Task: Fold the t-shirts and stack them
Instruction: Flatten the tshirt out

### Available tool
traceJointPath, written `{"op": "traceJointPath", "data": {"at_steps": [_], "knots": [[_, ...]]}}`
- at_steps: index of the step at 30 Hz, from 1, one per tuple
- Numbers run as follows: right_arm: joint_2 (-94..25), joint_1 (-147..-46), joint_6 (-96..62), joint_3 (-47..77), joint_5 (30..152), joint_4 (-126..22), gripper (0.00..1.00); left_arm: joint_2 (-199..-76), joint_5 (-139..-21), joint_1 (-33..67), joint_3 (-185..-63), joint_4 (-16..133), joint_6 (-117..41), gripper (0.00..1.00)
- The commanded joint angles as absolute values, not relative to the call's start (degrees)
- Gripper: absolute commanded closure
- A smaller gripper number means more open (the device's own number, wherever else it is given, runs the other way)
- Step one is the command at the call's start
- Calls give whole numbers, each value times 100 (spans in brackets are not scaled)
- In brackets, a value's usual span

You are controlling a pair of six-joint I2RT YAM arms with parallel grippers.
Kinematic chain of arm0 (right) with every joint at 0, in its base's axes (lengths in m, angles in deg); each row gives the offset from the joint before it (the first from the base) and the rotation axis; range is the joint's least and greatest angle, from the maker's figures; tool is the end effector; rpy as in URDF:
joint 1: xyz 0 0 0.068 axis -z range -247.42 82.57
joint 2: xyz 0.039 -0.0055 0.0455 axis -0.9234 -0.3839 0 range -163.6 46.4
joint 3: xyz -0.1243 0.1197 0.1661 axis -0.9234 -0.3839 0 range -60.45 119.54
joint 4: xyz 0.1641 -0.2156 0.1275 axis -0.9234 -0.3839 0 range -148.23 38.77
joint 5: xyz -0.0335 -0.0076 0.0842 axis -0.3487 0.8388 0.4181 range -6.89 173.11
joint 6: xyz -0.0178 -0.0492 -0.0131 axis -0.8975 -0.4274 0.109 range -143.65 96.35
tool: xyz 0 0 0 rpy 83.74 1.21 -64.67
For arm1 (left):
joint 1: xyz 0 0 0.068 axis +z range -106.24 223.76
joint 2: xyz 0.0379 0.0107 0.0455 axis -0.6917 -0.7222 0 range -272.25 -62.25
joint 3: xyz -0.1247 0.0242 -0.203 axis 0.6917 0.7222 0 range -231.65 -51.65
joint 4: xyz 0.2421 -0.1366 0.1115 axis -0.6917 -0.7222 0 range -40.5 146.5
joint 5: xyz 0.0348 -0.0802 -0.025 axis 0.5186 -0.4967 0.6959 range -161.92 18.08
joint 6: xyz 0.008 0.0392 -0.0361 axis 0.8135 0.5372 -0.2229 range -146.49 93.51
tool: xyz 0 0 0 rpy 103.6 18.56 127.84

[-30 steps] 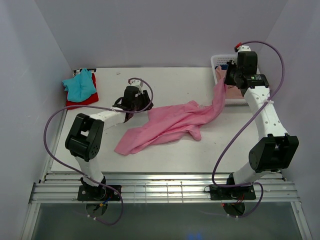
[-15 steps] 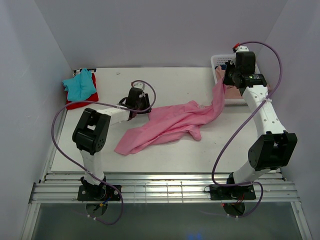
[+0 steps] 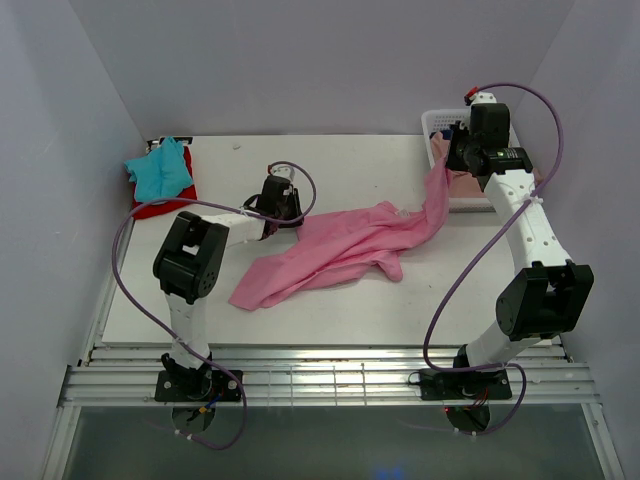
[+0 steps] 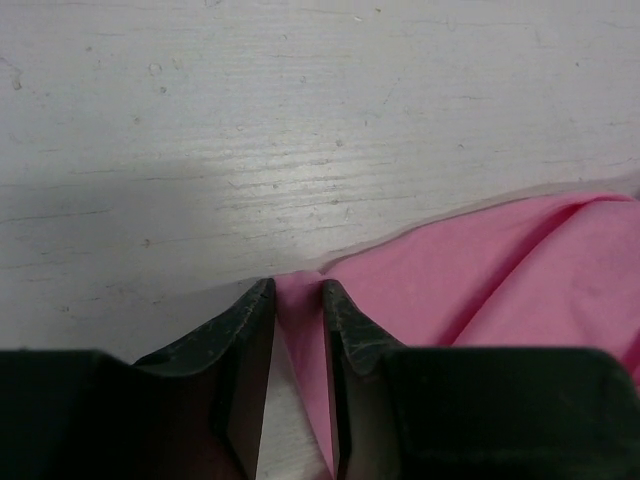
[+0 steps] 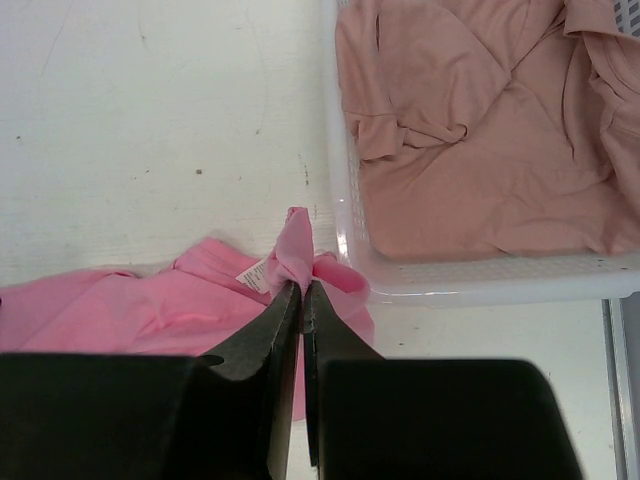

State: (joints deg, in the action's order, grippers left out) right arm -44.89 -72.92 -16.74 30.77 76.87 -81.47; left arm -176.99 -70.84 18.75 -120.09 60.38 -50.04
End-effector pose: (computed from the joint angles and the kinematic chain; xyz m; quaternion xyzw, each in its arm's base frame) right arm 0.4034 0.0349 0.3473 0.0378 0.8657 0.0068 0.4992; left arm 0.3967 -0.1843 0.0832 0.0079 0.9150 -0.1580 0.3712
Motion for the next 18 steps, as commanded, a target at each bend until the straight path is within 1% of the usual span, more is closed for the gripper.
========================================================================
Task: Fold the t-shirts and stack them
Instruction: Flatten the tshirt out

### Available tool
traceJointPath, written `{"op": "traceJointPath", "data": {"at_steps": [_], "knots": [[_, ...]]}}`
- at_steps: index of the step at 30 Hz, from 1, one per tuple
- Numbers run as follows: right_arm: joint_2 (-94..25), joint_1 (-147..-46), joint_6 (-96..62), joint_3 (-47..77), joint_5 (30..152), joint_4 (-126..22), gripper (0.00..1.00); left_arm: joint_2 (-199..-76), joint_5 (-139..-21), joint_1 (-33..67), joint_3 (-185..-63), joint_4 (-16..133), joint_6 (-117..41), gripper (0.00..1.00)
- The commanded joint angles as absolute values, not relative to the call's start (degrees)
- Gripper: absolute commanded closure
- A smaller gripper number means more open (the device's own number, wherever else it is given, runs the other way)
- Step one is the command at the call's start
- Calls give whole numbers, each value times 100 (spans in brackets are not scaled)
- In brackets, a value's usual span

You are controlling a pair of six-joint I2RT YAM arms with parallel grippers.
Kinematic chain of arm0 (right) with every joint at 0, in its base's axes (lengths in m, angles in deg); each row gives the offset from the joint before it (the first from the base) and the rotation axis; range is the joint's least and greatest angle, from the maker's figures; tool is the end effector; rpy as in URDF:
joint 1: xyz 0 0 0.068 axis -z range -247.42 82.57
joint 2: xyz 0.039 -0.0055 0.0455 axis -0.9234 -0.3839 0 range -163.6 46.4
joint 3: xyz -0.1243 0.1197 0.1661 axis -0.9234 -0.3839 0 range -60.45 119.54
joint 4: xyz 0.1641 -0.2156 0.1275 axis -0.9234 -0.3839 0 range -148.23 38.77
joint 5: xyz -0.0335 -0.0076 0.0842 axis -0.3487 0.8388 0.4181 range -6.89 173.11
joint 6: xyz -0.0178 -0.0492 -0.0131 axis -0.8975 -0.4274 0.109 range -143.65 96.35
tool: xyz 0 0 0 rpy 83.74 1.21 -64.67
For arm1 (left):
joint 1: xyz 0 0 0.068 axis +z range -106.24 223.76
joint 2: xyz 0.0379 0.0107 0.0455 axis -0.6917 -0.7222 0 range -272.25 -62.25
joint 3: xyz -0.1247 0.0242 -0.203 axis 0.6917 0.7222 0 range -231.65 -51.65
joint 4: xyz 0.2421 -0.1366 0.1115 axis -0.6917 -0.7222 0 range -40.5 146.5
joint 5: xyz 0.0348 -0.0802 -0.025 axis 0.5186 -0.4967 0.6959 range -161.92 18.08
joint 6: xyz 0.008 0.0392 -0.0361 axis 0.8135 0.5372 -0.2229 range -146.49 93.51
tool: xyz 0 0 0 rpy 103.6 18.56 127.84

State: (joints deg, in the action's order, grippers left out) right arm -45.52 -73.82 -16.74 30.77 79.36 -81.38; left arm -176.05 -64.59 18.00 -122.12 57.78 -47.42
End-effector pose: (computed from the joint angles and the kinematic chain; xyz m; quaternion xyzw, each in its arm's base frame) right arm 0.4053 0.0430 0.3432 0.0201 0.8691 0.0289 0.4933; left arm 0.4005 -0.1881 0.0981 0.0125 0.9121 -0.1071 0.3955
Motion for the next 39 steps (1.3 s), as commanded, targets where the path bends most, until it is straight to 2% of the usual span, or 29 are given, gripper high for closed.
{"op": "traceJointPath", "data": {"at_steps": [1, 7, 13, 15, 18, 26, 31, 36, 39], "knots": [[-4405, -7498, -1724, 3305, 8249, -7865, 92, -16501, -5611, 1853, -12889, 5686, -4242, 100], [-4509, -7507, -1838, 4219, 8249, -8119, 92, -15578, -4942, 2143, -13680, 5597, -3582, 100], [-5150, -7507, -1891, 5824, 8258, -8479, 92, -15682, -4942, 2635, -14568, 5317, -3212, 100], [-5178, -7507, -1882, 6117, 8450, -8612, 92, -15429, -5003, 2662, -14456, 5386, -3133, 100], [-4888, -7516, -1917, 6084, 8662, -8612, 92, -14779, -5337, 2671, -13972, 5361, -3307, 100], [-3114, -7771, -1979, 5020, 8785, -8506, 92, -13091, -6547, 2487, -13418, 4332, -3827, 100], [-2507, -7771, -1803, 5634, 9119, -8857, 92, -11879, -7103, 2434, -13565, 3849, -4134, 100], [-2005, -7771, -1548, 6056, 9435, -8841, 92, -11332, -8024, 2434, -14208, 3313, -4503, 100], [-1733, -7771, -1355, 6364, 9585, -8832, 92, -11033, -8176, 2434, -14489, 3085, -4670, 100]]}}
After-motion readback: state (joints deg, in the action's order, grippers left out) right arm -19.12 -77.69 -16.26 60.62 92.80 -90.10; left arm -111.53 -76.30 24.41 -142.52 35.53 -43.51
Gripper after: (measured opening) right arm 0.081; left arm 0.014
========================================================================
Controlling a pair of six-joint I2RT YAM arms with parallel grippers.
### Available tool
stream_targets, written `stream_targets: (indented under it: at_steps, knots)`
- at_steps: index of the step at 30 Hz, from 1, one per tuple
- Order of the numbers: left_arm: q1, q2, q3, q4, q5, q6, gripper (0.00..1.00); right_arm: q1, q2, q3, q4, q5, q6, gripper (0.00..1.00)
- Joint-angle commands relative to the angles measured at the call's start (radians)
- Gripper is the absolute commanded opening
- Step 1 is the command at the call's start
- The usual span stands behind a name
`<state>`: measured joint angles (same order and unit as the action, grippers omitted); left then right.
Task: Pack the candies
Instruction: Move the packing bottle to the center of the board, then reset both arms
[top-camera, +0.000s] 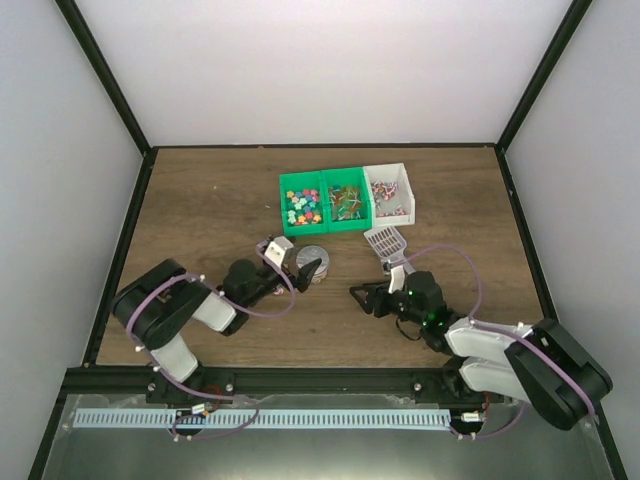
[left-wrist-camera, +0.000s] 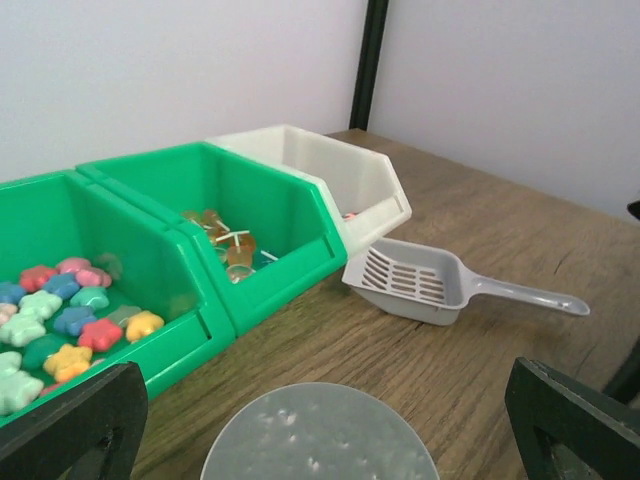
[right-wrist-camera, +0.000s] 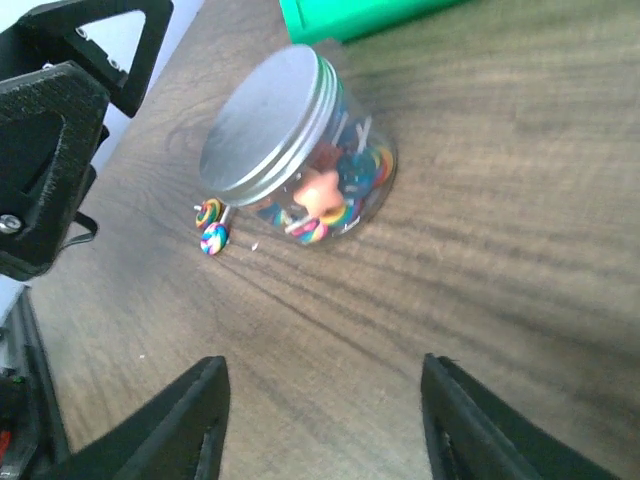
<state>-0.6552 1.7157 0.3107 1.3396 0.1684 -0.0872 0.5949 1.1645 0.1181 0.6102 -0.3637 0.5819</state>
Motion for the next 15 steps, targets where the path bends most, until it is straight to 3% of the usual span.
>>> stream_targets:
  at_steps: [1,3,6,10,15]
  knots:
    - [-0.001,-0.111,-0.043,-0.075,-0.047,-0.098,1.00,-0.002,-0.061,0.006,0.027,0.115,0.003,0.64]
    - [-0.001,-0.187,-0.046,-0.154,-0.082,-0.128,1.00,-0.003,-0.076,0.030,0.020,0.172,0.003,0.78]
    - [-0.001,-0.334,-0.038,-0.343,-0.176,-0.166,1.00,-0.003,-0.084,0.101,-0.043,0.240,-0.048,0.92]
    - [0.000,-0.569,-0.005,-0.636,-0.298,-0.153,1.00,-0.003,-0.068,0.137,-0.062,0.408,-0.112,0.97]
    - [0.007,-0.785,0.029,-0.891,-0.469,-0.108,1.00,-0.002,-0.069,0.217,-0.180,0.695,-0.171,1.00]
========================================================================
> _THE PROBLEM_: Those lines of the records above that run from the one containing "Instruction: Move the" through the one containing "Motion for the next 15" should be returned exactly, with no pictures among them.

> _WRITTEN ANSWER_:
Instruction: Move the packing bottle to the center of the board, then reset both arms
[top-camera, +0.000s] 
[left-wrist-camera, +0.000s] 
[right-wrist-camera, +0.000s] 
<state>-0.6552 1.7157 0.3107 1.3396 0.1684 -0.0872 0.5949 1.1645 0.1181 0.6102 -0.3637 0.5819</state>
Motion for the next 15 steps, targets where the path bends most, until it is straight to 3% of the usual span.

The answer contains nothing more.